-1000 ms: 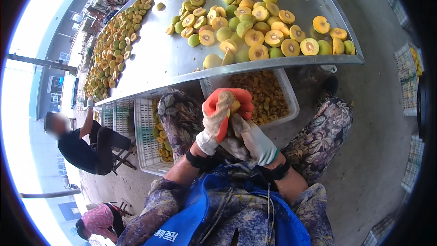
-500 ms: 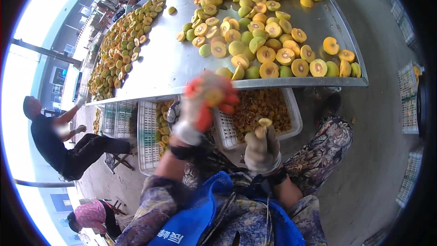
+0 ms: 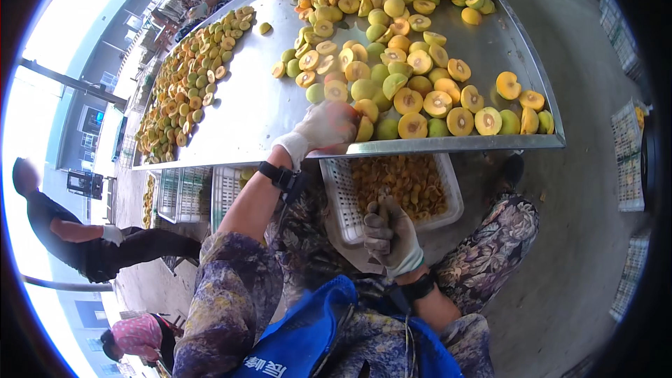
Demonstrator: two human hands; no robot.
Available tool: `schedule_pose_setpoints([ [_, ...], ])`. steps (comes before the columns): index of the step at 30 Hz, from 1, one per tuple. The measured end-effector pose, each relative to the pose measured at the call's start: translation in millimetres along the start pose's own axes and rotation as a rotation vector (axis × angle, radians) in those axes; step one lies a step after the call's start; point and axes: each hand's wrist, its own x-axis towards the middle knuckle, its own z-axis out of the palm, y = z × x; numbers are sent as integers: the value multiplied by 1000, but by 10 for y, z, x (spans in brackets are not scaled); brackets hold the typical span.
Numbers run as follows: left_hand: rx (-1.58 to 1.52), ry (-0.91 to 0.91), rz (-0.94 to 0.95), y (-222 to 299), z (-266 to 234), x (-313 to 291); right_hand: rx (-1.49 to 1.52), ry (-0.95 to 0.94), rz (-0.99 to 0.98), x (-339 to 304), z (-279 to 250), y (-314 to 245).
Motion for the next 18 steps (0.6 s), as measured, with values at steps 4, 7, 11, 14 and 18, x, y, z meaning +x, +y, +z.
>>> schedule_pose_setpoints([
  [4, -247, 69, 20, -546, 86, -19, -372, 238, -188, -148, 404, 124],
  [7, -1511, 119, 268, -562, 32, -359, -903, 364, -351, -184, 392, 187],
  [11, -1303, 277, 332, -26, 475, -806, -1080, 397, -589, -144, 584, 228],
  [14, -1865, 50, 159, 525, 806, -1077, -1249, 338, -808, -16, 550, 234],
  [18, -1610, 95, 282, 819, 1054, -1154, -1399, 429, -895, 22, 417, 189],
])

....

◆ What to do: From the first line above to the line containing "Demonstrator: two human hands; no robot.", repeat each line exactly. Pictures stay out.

◆ Your response:
-1000 ms: 
-500 ms: 
+0 ms: 
Demonstrator: two human hands; no robot.

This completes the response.